Readers are most likely aware that the economic development organization was the victim of a multi-year, $20,000 embezzlement that was kept secret from the public. Even as some elected leaders knew about the case, no word of it reached taxpayers.
At one point, even as the embezzlement was, for the most part, still cloaked in secrecy, the Union County Economic Development Corporation asked the city council for more funds during the city’s 2017-2018 budget meetings. Wednesday night the president of the economic development corporation, former Union County Commissioner Mark Davidson, told the council the request for more funding was not connected to the embezzlement scandal.
That’s good news, but the larger question remains: Should the council continue with its contract with the economic development organization? A second question is also relevant: Does the council still retain confidence in the ability of the economic development organization to perform its mission?
Those are key queries that only the city council members can answer. Unfortunately, there is a lot of doubt — in the wake of the embezzlement and the effort to keep it secret — about whether the organization can be trusted. The economic development organization is funded partly through taxpayer funds, and any public entity must strive to be honest brokers. When questions and concerns arise about such an organization, publicly-elected leaders have an obligation to attempt to answer those questions.

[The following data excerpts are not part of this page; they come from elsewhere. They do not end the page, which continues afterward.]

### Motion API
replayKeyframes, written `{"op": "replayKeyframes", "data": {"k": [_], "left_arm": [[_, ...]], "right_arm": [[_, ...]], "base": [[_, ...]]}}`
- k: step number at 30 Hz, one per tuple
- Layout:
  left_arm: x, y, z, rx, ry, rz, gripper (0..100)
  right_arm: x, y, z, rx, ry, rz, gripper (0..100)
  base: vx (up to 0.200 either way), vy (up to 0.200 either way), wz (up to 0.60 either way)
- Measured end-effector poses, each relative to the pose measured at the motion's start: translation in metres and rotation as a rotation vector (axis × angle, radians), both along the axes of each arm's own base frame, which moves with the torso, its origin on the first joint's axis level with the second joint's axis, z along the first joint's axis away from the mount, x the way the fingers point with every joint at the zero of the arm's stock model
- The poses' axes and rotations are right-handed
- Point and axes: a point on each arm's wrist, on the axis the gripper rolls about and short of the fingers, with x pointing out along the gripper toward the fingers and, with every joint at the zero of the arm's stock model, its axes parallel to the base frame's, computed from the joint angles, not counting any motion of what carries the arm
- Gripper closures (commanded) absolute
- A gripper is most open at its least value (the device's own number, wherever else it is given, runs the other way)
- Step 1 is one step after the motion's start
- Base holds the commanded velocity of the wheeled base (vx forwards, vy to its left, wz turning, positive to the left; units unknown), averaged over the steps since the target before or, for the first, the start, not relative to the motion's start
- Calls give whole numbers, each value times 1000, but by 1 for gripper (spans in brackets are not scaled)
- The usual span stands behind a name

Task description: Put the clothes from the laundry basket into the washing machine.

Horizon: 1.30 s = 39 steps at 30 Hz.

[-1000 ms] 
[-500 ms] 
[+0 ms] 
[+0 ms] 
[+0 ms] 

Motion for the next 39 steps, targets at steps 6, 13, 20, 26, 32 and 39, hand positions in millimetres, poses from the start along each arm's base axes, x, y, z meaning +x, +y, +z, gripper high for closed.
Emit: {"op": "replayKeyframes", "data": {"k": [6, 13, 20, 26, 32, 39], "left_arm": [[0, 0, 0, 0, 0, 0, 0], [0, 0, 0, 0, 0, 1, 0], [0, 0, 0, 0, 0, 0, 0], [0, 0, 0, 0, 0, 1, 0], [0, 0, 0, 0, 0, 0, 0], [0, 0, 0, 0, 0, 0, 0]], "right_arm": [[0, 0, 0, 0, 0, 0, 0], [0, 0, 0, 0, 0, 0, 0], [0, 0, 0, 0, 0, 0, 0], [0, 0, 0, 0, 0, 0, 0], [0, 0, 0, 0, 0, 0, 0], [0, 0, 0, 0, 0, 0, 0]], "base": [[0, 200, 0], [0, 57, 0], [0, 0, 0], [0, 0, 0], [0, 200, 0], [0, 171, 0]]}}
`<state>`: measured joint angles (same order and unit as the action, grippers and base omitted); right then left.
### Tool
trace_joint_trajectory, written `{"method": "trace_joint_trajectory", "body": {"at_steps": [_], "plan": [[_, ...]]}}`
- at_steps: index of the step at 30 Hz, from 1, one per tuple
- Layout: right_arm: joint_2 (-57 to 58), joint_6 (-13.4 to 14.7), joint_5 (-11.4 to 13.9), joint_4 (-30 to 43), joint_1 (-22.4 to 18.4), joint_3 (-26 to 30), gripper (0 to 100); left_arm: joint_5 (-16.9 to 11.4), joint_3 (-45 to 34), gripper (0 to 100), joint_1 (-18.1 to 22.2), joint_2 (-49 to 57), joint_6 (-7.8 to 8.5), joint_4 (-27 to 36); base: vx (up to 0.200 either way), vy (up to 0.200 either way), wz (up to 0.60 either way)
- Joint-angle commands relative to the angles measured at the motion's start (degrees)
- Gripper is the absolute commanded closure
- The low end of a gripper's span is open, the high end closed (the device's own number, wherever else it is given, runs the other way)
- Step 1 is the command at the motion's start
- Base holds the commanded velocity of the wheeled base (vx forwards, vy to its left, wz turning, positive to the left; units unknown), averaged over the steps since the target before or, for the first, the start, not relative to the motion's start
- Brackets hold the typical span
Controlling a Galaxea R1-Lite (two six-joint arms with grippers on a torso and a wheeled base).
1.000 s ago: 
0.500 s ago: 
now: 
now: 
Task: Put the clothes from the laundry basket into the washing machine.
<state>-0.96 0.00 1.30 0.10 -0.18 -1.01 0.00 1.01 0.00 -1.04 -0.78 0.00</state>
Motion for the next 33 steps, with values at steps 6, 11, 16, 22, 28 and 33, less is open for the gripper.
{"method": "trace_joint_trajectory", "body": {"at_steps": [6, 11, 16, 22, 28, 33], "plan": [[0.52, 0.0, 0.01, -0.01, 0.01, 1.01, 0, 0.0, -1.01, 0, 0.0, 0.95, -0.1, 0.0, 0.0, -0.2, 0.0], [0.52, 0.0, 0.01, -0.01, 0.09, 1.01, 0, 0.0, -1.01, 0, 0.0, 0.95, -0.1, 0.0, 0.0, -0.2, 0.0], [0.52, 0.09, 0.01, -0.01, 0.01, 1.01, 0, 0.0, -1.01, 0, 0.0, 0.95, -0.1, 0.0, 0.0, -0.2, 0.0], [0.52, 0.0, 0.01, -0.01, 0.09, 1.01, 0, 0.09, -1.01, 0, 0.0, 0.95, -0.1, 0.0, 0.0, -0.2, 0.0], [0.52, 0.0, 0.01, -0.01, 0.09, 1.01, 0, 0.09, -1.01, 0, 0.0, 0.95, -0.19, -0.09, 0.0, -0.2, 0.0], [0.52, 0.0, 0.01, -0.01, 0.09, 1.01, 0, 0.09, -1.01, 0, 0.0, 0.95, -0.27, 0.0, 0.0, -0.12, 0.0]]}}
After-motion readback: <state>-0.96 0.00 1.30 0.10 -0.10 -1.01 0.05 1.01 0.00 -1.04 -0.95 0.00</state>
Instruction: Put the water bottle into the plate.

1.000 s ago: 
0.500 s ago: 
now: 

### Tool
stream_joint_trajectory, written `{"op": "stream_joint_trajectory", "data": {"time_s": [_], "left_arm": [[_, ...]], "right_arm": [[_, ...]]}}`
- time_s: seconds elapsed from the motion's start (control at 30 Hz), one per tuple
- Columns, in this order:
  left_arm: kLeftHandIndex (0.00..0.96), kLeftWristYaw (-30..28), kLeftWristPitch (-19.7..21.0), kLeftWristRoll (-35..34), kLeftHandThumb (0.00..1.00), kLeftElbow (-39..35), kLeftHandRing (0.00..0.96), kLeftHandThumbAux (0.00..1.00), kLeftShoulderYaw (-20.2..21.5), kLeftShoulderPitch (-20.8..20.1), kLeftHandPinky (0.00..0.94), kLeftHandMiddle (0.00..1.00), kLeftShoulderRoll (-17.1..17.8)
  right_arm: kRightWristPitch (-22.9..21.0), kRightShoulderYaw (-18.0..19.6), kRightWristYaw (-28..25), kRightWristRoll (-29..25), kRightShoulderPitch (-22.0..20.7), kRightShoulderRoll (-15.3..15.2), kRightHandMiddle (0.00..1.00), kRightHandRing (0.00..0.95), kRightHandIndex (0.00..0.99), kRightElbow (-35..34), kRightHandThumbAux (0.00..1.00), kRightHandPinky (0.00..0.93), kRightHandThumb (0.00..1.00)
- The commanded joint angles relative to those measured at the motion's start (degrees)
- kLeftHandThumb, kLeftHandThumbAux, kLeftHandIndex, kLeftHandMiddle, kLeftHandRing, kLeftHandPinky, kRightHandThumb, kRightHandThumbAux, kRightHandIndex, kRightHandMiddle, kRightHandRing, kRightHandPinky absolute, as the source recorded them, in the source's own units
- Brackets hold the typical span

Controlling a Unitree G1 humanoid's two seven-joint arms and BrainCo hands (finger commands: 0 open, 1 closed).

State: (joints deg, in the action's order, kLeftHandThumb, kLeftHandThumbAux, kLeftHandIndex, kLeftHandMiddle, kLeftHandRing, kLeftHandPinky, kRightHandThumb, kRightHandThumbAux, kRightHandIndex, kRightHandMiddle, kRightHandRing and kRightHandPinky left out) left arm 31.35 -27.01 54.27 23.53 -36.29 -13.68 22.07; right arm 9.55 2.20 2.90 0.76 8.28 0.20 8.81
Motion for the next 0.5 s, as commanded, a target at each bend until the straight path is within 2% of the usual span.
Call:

There is little doubt that an economic development organization locally is crucial. Frankly, such organizations are important in today’s political climate and can add tremendous value to an area.
Yet the city council is right to ponder whether the Union County Economic Development Corporation is a right fit now. Too many questions remain unanswered, and the elected members of the council must do some soul searching on the matter. That is never an easy endeavor on an important, flashpoint local topic.
Our elected leaders — whether at the national, state or local level — are chosen by voters to do a job. That job — to serve voters’ best interests — can sometimes be difficult and a bit messy. But democracy is messy.
We see the council’s decision Wednesday night as a good example of an elected board beginning down a road to ask tough questions and perhaps make some tough decisions. The board may very well decide to keep working with the Union County Economic Development Corporation. The best thing about it, though, is when the city council reviews the matter they will do it in an open meeting. Not in secret.